Greetings, and welcome to the May 2006 Sampler essay. As with April 2006 and late March 2006 before it, May of 2006 was my first spring in Whoadieville, though quite different than I had imagined that it would be before Hurricane Katrina forever changed our lives the year before.
As these sampler essays usually do, this essay features images from southeastern Louisiana, though this one also includes images from a trip to coastal Mississippi and Alabama.
Saturday, The 6th
On this date, I decided to take a trip southward in Plaquemines Parish on the western bank of the Mississippi River, an area that got heavily damaged by Hurricane Katrina.
It’s just a very vulnerable area that is dying due to subsidence due to the leveeing of the Mississippi River.
Sunday, The 7th
My weekend morning foaming in these days usually consisted of hanging out at CTC Live Oak Junction.
That is Union Pacific Railroad train QLIHL-06 moving eastbound on the former Texas & Pacific Railway mainline.
Thursday, The 11th
Wow! It’s amazing how much energy that I had back then, or how much I cared about old-style railroad equipment. On this day, I drove like 100 miles in one direction after work in the afternoon just to chase this train with a Conrail Blue locomotive leading the train.

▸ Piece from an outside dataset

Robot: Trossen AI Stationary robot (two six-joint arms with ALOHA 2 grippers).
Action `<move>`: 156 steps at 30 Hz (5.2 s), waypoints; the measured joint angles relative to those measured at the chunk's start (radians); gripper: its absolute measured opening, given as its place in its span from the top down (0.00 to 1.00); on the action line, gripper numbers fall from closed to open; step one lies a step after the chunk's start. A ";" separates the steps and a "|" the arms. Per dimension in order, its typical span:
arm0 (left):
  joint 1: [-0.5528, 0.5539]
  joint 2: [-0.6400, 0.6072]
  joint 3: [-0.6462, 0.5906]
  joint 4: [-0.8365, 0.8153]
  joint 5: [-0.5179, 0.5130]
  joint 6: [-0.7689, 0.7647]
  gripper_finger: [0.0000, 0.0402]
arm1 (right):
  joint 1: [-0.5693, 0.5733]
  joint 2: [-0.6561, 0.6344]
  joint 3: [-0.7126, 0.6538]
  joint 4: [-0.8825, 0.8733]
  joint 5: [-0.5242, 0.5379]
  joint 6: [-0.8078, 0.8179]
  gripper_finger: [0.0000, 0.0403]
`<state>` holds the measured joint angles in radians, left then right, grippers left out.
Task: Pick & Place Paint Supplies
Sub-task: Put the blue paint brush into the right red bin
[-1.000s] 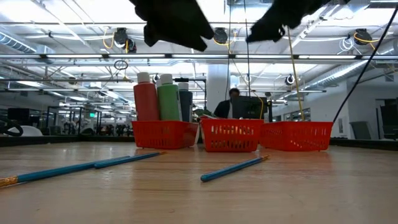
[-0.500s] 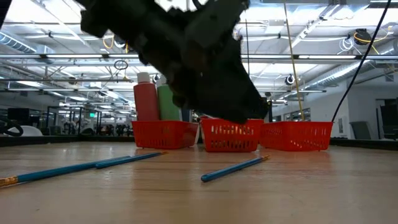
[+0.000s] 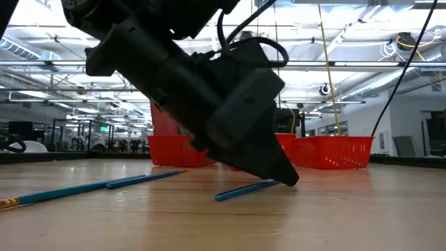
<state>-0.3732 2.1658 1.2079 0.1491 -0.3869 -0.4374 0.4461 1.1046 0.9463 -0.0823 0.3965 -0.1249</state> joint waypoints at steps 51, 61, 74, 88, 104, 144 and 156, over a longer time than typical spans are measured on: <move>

This is a westbound Union Pacific Railroad train led by NS 8362 crossing Lake Palourde Bypass Road.
Friday, The 12th
I remember how cool I felt having friends, especially friends from a cool job, back then.

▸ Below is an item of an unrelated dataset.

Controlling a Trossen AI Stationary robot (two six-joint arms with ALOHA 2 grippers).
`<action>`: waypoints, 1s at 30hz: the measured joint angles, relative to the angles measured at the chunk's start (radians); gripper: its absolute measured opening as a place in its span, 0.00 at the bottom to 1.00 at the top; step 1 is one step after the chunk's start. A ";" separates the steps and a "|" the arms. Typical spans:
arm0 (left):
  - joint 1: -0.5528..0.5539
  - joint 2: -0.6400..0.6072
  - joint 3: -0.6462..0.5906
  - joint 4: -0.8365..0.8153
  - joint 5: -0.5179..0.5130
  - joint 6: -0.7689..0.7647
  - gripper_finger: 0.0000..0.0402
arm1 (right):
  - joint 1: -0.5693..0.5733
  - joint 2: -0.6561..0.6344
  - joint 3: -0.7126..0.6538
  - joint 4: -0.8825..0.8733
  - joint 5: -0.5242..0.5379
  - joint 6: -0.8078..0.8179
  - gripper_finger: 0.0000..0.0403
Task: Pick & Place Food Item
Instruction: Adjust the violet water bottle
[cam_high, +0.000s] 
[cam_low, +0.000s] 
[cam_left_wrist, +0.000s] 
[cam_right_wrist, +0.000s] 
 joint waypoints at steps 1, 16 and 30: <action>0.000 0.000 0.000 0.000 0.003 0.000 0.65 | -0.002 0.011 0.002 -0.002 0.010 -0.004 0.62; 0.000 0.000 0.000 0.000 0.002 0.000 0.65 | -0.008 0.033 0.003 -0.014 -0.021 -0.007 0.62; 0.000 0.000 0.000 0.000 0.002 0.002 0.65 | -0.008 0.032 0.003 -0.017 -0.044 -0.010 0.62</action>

That’s moonrise over the Westbank Expressway as seen from G’s house in Marrero.
Saturday, The 13th
I spent this weekend with FEMA Boy in Coastal Mississippi and Coastal Alabama.

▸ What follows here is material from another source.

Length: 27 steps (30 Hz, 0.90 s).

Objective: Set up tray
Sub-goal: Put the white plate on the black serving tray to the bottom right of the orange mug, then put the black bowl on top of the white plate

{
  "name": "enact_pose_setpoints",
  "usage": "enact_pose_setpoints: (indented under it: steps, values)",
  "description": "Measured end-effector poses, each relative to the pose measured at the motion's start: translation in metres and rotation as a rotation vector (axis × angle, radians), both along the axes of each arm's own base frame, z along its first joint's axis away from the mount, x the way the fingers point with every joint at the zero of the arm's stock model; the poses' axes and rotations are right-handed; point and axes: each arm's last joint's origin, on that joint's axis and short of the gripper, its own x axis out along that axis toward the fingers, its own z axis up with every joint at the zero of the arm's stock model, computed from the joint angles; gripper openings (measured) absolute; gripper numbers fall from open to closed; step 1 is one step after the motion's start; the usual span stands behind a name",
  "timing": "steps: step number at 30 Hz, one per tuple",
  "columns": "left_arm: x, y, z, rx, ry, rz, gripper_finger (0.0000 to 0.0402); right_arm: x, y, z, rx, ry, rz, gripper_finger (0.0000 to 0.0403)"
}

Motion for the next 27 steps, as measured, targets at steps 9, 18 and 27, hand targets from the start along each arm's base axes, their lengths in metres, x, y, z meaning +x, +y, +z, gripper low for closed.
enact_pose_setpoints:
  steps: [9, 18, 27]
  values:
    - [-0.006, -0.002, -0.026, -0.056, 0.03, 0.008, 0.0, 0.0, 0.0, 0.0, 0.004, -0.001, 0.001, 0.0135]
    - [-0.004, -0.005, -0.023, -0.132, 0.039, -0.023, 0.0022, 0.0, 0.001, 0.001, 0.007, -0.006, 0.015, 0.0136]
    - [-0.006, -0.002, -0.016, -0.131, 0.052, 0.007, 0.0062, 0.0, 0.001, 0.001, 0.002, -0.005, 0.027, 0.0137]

That image is of activity at the CSX yard in Mobile, Alabama.
Sunday, The 14th
We went visit McDuffie Island in Mobile on this morning, where we saw a coal or coke train.
On the way home, I think after FEMA Boy and I departed ways, I photographed boys playing on a closed beach in Biloxi, Mississippi.
It was an interesting experience, but, with the Katrina damage, it was depressing, too.
Monday, The 15th
I got some shots of a train on the New Orleans & Gulf Coast Railway this afternoon, but what I am sharing here is an image of an odd sighting on the NOGC.
As far as I know, even back then, there was no customer on the NOGC that got coil cars, even irregularly. So, the presence of this car here either was a mistake, it was bound for one of the pipe yards that NOGC still served at the time, or it was a special order for an irregular customer to be unloaded at this spot.
Tuesday, The 16th
Here the next day is an NOGC train, with a couple of EMD GP7s as power, leading a train along Fourth Street in Gretna, on the former Southern Pacific railroad mainline.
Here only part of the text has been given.